L’exode relève de la condition humaine.

Des colonnes de migrants j’en ai croisé pendant des siècles. Non seulement elles n’ont jamais cessé mais elles ont cru avec le temps. Leur fréquence a augmenté, ainsi que le nombre de marcheurs qui les composent, passant d’une trentaine d’individus à plusieurs centaines, plusieurs milliers, plusieurs millions.

A ceux qui doutent que l’humanité s’améliore je signale ce progrès indiscutable !

Aujourd’hui, sur les écrans, j’aperçois des familles hagardes qui échappent aux coups d’une tyrannie ou aux bouleversements du climat. Lorsque j’arpente Beyrouth, je rencontre des syriens cherchant à s’éloigner des terroristes qui les asservissent, des bombardements qui détruisent leur ville, de la famine, de la pauvreté, de l’injustice, du chaos.


L’exode relève de la condition humaine.

Pourtant ceux qui ne fuit pas, refusent cette réalité. Provisoirement à l’abri campés sur leur terrain ainsi qu’un chêne dans le sol, prenant leurs pieds pour des racines, ils estiment que l’espace leur appartient et considèrent le migrant comme une être inférieur doublé d’une nuisance. Quelle bêtise aveugle !

J’aimerais tant que l’esprit de leurs aïeux circule en eux pour leur rappeler les kilomètres parcourus, les transhumances sans fin, la peur au ventre, l’incertitude, la faim. 
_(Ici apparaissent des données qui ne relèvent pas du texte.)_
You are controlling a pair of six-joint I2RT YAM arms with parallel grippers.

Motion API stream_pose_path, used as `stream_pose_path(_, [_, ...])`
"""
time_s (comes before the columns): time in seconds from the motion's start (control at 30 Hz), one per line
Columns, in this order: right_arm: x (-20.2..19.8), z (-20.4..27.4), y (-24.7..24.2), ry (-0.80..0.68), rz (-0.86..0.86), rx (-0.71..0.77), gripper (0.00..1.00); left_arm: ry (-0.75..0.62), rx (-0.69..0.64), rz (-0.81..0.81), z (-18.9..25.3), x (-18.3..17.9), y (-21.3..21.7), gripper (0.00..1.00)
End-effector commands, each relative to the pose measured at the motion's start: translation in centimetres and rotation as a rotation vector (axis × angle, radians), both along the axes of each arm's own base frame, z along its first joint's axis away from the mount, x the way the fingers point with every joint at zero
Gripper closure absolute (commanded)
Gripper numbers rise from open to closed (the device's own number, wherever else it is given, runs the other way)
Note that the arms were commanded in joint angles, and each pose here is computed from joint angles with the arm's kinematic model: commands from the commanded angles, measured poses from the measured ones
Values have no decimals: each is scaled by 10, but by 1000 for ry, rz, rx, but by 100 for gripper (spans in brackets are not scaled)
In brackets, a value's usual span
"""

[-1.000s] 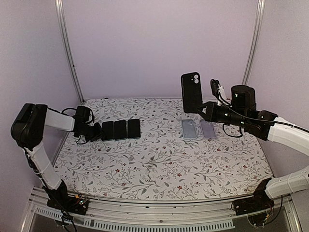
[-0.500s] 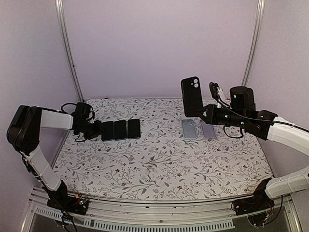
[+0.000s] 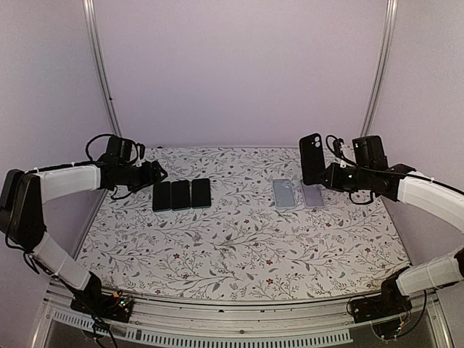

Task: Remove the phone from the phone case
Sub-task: Place the phone case at the center of the board.

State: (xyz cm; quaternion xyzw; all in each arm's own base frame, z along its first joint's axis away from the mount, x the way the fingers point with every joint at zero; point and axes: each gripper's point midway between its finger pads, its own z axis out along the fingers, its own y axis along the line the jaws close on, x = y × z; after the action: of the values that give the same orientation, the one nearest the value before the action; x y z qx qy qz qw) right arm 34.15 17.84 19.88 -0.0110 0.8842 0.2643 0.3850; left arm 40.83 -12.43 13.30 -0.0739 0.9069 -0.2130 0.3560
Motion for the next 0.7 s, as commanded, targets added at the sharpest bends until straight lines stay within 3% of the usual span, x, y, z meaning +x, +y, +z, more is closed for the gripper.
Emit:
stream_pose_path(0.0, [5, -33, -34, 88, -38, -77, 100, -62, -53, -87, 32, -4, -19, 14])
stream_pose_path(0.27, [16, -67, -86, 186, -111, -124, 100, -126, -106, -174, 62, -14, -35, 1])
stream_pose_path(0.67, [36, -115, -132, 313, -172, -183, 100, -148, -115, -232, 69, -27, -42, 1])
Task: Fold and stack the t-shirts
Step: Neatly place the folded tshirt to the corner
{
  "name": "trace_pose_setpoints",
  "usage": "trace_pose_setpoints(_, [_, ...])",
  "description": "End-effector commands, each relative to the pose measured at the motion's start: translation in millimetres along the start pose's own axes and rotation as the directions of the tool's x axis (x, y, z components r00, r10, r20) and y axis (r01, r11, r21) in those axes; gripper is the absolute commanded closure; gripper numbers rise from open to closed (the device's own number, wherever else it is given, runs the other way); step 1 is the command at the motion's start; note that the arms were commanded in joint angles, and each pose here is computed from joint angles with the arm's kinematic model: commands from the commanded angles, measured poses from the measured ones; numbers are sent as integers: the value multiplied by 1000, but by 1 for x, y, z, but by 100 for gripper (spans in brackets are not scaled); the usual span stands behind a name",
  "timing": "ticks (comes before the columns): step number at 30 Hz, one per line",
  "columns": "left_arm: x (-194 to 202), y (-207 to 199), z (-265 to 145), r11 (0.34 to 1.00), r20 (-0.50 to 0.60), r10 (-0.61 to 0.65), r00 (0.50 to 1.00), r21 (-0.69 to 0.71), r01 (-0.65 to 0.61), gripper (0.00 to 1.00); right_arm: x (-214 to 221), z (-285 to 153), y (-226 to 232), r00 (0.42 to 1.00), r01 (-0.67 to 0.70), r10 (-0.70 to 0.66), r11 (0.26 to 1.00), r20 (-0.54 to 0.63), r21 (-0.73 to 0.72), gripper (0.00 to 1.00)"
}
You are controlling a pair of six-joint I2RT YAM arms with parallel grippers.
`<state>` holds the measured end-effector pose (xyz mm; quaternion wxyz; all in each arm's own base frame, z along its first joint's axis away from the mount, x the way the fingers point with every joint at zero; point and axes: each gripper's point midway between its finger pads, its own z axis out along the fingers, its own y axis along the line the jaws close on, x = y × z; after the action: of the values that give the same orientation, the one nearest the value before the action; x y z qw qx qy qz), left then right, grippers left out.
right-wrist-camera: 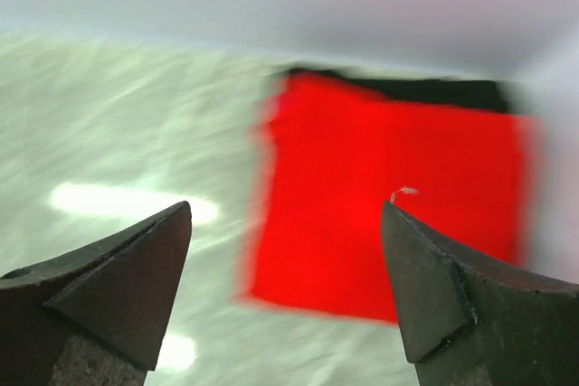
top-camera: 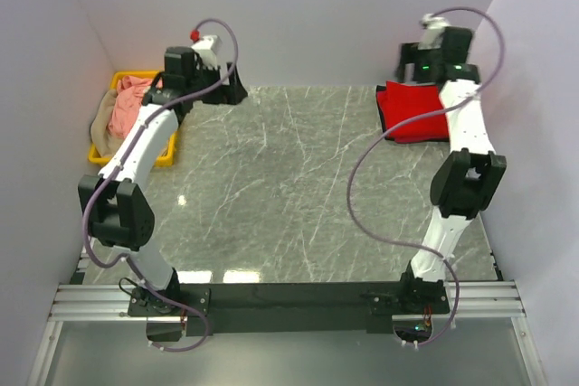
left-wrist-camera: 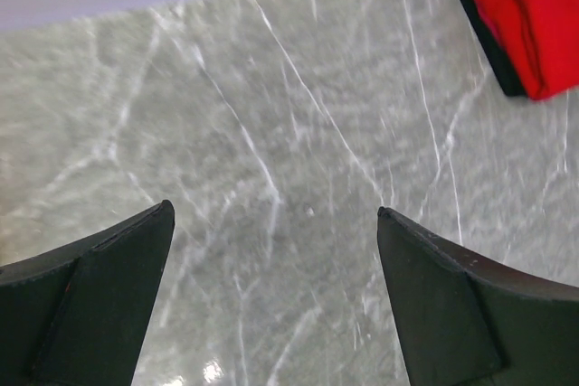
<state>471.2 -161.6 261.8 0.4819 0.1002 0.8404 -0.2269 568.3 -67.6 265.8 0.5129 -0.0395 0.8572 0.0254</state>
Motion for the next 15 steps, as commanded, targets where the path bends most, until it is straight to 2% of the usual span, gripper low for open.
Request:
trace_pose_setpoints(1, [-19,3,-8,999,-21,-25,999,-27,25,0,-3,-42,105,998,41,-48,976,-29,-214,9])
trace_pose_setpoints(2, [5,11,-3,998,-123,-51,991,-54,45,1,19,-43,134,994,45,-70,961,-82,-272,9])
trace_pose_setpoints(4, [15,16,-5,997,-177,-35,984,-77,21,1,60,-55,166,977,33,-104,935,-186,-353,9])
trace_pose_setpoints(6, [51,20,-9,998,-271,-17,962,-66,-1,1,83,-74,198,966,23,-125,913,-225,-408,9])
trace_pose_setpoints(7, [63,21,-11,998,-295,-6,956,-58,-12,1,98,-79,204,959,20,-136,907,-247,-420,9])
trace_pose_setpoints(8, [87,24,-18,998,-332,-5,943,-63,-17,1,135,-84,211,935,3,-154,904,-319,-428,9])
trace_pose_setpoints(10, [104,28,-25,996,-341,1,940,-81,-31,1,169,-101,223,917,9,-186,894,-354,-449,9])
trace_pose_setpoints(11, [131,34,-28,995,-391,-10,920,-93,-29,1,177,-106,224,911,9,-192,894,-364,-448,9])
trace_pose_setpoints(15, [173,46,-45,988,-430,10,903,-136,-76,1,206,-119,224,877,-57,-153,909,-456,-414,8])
Pourquoi au fond de leur chair, ne subsiste pas les souvenirs de leurs anciens qui survécurent au danger, à l’hostilité, à la misère des guerres ? La mémoire de ces courages ou de leur sacrifice les rendrait moins sots.
S’ils connaissaient et reconnaissaient leur histoire, leur fragilité consécutive, la volatilité de leur identité, ils perdraient l’illusion de leur supériorité. 

Il n’existe pas d’humains plus légitimes à habiter ici que là.
Le migrant n’est pas l’autre ; le migrant c’est moi hier ou moi demain. 

Par ses ancêtres ou par ses descendants, chacun de nous porte mille migrants en lui.